I hope you get the debate you want, but Eliezer and SIAI currently have a lot more status than you do, so if you want debate you’ll probably have to read a lot of what he’s written and debate on his terms. See http://www.overcomingbias.com/2009/11/contrarian-excuses.html
Ironically, that was directed at Eliezer, but it goes doubly for you.
Thank you for pointing that out Michael. I do realize that I am a contrarian and much more obscure than Eliezier. After writing this post I went over to lesswrong.com to lurk and understand the community and am now more convinced than ever that Eliezer is in fact cultivating his own little personality cult over there. The quality of the provided arguments was so low and hopelessly beside the point as to border on the random.
At the same time my 30ish comments where (almost without exception) voted down – not because they where wrong (exposed as self contradictory or fallacious), but because people ‘did not want to see more of such posts’. If I wanted to create a community “devoted to refining the art of human rationality – the art of thinking.” I would make it official policy that content is only allowed to be voted up if it is either insightful or pointing out a logical or rhetorical fallacy, or voted down as self contradicting, tautological or otherwise fallacious. You could even have particular voting types designating the type of error made. This could then be used to build a rationality metrics for users based on past votes. Once a user passed a certain threshold a meta moderation (a la shlashdot) could kick in in which those champions of rationality could reassess older posts for being validly voted upon.
I guess I am asking a lot, but lesswrong.com in its current state is a self referential feedback loop of prior ingrained opinions that does not value comments based on their rationality.

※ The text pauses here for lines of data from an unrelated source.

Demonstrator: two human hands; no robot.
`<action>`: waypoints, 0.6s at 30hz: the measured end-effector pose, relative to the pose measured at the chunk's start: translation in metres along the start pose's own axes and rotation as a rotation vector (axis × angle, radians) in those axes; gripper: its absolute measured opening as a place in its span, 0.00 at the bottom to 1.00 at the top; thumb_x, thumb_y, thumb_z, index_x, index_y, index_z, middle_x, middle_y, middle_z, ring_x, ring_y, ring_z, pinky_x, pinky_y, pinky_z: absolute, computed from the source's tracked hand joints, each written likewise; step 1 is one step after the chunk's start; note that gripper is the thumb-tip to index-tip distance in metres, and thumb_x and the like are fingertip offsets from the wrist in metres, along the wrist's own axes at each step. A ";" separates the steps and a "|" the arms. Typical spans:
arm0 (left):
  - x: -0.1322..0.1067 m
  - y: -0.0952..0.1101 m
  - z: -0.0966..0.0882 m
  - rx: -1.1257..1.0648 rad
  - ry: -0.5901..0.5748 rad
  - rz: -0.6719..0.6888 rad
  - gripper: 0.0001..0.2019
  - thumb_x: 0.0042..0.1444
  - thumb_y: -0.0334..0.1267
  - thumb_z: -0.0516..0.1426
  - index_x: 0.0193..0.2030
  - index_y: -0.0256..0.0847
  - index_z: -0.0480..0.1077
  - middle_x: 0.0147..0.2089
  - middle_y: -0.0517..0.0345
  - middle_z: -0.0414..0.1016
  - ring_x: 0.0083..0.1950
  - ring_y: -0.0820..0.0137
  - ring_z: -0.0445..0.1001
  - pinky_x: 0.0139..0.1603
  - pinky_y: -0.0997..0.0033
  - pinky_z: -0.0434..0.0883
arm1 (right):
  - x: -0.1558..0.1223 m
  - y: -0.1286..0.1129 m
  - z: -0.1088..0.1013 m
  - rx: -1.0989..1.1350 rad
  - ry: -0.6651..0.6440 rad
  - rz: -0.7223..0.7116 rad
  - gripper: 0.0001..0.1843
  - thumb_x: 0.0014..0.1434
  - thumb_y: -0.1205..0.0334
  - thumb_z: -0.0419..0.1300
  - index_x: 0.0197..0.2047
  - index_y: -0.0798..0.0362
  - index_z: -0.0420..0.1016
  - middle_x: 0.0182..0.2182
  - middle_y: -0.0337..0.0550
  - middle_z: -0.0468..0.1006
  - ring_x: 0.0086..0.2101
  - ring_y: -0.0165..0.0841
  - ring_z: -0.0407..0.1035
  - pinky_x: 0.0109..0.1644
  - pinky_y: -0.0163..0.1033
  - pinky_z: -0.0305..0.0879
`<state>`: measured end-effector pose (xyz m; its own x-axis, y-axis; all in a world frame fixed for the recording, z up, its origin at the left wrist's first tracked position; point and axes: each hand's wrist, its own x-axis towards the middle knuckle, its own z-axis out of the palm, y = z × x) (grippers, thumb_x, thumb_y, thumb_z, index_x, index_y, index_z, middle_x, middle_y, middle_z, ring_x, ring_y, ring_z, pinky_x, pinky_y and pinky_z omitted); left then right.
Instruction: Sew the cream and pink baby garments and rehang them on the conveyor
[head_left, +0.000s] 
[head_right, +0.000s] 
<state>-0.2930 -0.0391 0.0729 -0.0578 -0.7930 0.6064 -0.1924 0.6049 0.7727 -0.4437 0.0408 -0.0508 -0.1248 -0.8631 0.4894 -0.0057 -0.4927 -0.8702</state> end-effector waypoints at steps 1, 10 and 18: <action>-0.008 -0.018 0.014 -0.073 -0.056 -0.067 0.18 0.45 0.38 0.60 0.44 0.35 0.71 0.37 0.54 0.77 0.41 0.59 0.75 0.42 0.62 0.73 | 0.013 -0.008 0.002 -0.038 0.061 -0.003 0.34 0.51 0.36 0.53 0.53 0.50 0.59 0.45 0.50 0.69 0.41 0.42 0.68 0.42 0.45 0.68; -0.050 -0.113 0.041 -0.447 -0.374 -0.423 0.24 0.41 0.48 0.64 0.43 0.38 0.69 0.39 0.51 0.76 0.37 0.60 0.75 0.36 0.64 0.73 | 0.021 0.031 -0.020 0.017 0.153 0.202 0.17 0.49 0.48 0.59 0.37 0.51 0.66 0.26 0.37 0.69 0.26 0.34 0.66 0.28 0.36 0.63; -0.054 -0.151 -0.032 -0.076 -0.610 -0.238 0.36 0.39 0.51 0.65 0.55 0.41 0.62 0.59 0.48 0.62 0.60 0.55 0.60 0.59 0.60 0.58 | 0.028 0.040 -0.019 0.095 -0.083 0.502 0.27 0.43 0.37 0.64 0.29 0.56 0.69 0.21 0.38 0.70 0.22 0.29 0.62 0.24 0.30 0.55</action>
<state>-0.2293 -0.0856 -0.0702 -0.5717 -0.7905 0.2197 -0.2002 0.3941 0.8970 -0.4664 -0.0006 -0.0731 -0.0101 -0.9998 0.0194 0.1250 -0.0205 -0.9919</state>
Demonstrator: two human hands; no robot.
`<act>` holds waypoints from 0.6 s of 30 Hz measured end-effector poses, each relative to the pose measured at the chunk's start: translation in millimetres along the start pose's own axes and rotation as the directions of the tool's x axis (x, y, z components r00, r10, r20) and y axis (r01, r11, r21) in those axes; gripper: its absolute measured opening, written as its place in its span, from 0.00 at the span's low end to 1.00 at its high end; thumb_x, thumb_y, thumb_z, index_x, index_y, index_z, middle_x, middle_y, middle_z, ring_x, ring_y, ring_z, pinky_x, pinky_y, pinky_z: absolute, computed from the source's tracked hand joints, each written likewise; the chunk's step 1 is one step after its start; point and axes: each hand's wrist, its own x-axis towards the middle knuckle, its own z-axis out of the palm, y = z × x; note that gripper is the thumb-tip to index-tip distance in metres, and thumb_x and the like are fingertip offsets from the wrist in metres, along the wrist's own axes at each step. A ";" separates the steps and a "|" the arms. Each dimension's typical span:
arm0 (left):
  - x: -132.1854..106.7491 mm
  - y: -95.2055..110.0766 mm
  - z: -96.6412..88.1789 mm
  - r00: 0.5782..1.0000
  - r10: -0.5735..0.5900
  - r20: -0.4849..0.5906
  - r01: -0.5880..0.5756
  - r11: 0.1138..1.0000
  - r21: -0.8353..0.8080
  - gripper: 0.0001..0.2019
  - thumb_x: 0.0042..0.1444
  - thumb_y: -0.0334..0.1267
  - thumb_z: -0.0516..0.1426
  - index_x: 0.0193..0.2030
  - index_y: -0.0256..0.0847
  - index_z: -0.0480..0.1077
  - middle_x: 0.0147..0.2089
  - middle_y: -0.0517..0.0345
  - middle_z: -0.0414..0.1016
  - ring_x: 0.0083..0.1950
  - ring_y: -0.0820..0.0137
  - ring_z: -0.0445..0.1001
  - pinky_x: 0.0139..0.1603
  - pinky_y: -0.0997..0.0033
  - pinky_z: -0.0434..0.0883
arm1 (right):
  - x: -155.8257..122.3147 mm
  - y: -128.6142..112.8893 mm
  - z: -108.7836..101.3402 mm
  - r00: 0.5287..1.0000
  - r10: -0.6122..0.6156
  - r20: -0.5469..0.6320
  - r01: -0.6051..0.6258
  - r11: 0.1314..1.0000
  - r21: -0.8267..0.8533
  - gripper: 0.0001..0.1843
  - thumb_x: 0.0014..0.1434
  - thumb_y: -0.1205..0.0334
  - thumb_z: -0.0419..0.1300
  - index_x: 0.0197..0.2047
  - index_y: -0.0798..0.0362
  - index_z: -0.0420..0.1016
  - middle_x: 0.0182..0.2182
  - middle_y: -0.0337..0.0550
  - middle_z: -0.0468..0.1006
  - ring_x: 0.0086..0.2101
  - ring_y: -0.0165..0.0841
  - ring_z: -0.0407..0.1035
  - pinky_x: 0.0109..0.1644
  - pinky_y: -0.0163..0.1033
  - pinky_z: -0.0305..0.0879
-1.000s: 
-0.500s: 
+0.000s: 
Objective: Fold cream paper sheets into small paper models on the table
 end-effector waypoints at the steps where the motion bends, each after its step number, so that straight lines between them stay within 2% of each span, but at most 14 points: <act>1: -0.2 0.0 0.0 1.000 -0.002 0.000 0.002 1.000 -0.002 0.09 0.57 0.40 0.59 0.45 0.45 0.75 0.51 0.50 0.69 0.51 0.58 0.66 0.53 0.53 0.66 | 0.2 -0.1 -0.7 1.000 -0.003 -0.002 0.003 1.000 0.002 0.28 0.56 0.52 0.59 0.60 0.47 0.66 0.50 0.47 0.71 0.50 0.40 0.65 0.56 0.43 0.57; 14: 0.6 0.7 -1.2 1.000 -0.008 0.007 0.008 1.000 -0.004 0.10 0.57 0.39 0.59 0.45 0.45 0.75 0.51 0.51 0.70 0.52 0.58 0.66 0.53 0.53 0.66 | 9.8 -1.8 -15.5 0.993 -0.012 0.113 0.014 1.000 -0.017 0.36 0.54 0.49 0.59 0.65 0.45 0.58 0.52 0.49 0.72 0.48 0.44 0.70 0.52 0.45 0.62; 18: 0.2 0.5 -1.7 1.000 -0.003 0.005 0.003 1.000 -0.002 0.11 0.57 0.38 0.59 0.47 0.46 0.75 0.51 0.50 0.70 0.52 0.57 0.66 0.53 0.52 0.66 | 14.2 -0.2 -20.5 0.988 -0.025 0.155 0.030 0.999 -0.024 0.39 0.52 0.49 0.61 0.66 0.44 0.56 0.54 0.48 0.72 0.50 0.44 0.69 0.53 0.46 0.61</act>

This is the exact reason why it will be some time until I get direct feedback on my thoughts: Over at lesswrong.com (and by association the SIAI and the FOHI) at present the chief characteristic of someone being wrong is if they contradict the party line. Period. If a statement causes cognitive dissonance it must be wrong – right? And there of course lies the fallacy.
“The temptation is to ask what ‘AIs’ will ‘want’ [...]” p. 316 to include this sentence and omitting to cite Omohundro’s paper on basic AI drives is a glaring omission. As you will see this omission leads to a number of misrepresentations later on in the text. A more paranoid person might suspect that this is in fact a purposeful omission…
“Basic AI risks” was written in 2006 (it took two years for the book to get published). Omohundro’s paper on basic AI drives hadn’t been written back then.
Good technical point Kaj, thanks. Given Yudkowsky’s policy of ignoring the arguments of his most staunchest critics, it is hard to tell what is willfully ignored or simply not up to scratch with the latest work. It would probably be time to update this piece then with the latest feedback in mind and write a concise 5’000 word argument outlining his views – something I have been calling for for almost a year now. The way I still see it is that he is protecting the essential emptiness of his position a la security-by-obscurity in 100+ nested and self referential postings on lesswrong.